While most of the Western world was confined to their homes for the better part of two months this spring, my friends and I in Stockholm continued hanging out. In stark contrast to most other places, we went to restaurants (occasionally, outside when possible), to one another’s houses (in our yards when possible), and even sent our kids to school. As the rest of the world opens up again, not much will change in Stockholm.
As an American expat living in the Swedish capital, I was initially angry at Sweden’s response to the Covid-19 pandemic. In my home country, early outbreaks in locations such as Seattle, New York City and the San Francisco Bay Area led to strict rules that were soon mirrored in many other states and cities. The Swedish strategy, meanwhile, boiled down mostly to recommendations: if possible, work from home; avoid unnecessary travel within the country; engage in social distancing; and if you’re above 70, stay home. I felt that in the face of a global pandemic, a country known for its generous welfare policies – that took such good care of its citizens – wasn’t doing its part to protect us.
My friends and I are mostly expats with young families who, early on, pulled our children out of school against official policy. (Schools here closed only for those 16 and over.) We eagerly waited to hear what further action our current country would take. Surely a land known for its progressive social policies would take fast, decisive action to protect its citizens?
The regulations that were put into place in Sweden amounted to restricting public gatherings to no more than 50 people (reduced from 500, which concert halls skirted by restricting entry to 499), limiting restaurants to table service only and no visiting retirement homes. People here did take the work-from-home guidelines to heart – no one I knew was going in to work. But bars and restaurants were full. My Instagram feed was a highlight reel of acquaintances clinking champagne flutes at the city’s major clubs and restaurants.
After the first few weeks, I slowly started meeting up with friends again. I sent my kids back to school, where they intentionally spent most of the day outdoors and drop-offs were restricted to outside only (parents weren’t allowed to enter the building). I was careful to take precautions like bringing hand sanitiser to playgrounds and wiping my hands after opening and closing the gate to school. Hardly anyone wore masks to the grocery shop or inside stores – the few times I’ve seen people wearing them, I’ve done a double take. One busy Friday night in late April at the local supermarket, there was a line out the door and someone regulating the number of customers allowed inside at the same time. I took a photo and sent it to my family in the US, saying: “Sweden finally catching up with the rest of the world!” (I haven’t seen entry to that store being regulated since.)

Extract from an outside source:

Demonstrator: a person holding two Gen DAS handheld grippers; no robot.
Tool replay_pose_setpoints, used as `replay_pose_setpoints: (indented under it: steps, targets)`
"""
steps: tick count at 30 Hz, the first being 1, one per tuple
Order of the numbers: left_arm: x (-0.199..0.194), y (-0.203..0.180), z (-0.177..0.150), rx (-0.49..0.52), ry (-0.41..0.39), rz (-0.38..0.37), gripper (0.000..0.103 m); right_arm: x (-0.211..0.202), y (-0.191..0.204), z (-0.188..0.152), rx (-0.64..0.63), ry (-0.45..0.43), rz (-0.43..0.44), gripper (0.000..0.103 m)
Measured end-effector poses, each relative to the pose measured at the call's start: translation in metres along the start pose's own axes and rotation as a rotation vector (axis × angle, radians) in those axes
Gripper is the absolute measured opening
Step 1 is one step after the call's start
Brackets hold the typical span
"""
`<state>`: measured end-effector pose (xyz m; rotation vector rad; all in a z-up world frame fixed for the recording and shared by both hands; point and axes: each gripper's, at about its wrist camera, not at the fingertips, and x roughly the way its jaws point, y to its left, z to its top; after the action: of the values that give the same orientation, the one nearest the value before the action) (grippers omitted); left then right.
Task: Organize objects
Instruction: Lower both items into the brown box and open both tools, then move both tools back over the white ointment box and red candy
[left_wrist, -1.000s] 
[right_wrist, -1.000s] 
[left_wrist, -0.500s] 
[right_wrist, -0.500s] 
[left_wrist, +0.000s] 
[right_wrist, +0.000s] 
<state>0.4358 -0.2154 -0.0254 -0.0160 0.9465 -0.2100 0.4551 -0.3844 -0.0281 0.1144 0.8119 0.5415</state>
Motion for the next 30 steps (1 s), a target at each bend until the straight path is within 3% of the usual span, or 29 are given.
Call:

When I spoke to Swedish friends about the strategy, many agreed with the relaxed approach, mentioning that other countries’ draconian measures would be unnecessary in Sweden. A recent poll showed that just 11% of people in Sweden felt they did not trust state epidemiologist Anders Tegnell, who is leading the strategy. In this country, the onus was placed on citizens themselves to follow recommendations. It’s about personal judgement and individual responsibility within a framework that rested on mutual trust rather than top-down control. Swedes’ high level of interpersonal trust and trust in authority was often cited in the press as the characteristic enabling the relaxed Swedish strategy in tackling the virus, as opposed to social distancing becoming a matter of surveillance and policing like in Spain or Italy, where any nonessential socialising was forbidden.
In early May, Sweden’s ambassador to the US, Karin Ulrika Olofsdotter, said in an interview with the Washington Post that some media outlets made it look “like everyone in Sweden is out drinking and partying,” she said. “That is not the case.” But that was certainly how it felt to me. According to research by Esteban Ortiz-Ospina and Max Roser in 2016, in countries such as Norway, Sweden and Finland, more than 60% of respondents in the World Value Survey think people can be trusted. And in the other extreme, in countries such as Colombia, Brazil, Ecuador and Peru, less than 10% think this is the case.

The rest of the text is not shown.